### SUPPLIED DATA
::::

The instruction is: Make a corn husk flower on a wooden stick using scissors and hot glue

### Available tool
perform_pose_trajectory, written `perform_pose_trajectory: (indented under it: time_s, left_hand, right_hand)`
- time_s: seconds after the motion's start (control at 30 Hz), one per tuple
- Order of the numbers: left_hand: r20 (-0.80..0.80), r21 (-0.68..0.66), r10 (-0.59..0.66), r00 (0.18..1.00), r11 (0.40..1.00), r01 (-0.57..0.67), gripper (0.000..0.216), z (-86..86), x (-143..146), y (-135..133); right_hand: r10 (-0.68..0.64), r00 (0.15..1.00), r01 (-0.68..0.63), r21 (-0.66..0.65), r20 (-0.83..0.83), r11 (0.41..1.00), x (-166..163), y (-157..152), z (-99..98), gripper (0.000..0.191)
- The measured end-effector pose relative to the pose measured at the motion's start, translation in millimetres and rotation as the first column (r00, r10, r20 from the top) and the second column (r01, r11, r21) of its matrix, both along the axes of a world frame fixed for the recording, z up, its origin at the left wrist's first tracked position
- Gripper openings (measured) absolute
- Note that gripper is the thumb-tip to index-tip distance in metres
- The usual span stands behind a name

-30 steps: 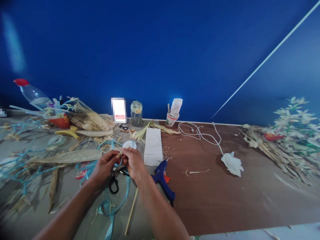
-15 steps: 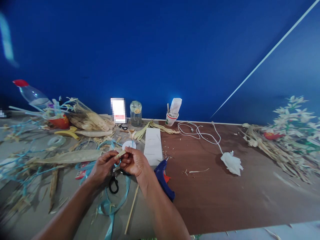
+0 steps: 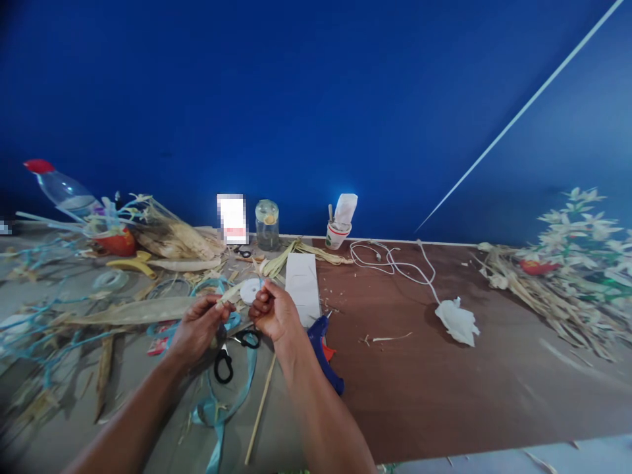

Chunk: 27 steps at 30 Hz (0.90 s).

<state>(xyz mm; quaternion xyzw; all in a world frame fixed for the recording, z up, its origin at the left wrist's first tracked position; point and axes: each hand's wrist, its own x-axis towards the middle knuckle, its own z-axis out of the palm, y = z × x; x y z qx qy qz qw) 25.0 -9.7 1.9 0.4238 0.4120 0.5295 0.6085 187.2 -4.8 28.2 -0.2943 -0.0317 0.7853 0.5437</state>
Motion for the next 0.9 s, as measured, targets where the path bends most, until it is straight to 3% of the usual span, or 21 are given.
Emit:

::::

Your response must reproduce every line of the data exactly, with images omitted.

### EXERCISE OUTPUT
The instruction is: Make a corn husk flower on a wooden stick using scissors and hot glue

### Available tool
perform_pose_trajectory, written `perform_pose_trajectory: (indented under it: time_s, left_hand, right_hand)`
- time_s: seconds after the motion's start (control at 30 Hz), one per tuple
- Order of the numbers: left_hand: r20 (-0.80..0.80), r21 (-0.68..0.66), r10 (-0.59..0.66), r00 (0.18..1.00), r11 (0.40..1.00), r01 (-0.57..0.67), gripper (0.000..0.216), z (-86..86), x (-143..146), y (-135..133); right_hand: r10 (-0.68..0.64), r00 (0.15..1.00), r01 (-0.68..0.63), r21 (-0.66..0.65), r20 (-0.83..0.83), r11 (0.41..1.00), x (-166..163), y (-157..152), z (-99..98), gripper (0.000..0.191)
- The measured end-effector pose relative to the pose measured at the motion's start, translation in millimetres and rotation as the first column (r00, r10, r20 from the top) and the second column (r01, r11, r21) of its matrix, both along the axes of a world frame fixed for the recording, z up, its origin at the left wrist's first tracked position
- Gripper openings (measured) absolute
- Note that gripper is the thumb-tip to index-tip distance in metres
- The usual span stands behind a name

-30 steps: 
-15 steps: 
+0 steps: 

Chunk: 27 steps at 30 Hz (0.90 s).

<state>(xyz mm; quaternion xyzw; all in a world frame fixed for the recording, z up, its origin at the left wrist's first tracked position; point and axes: each hand's wrist, its own x-axis towards the middle knuckle, its own z-axis out of the palm, y = z × x; x y z qx qy qz qw) 25.0 -9.7 1.9 0.4238 0.4120 0.5295 0.6085 187.2 -4.8 28.2 -0.2943 -0.0317 0.7853 0.5437</state>
Motion for the next 0.9 s, as measured, targets where the path bends most, until it is straight to 3% of the usual span, or 21 are given.
Emit:

The answer has now been finished.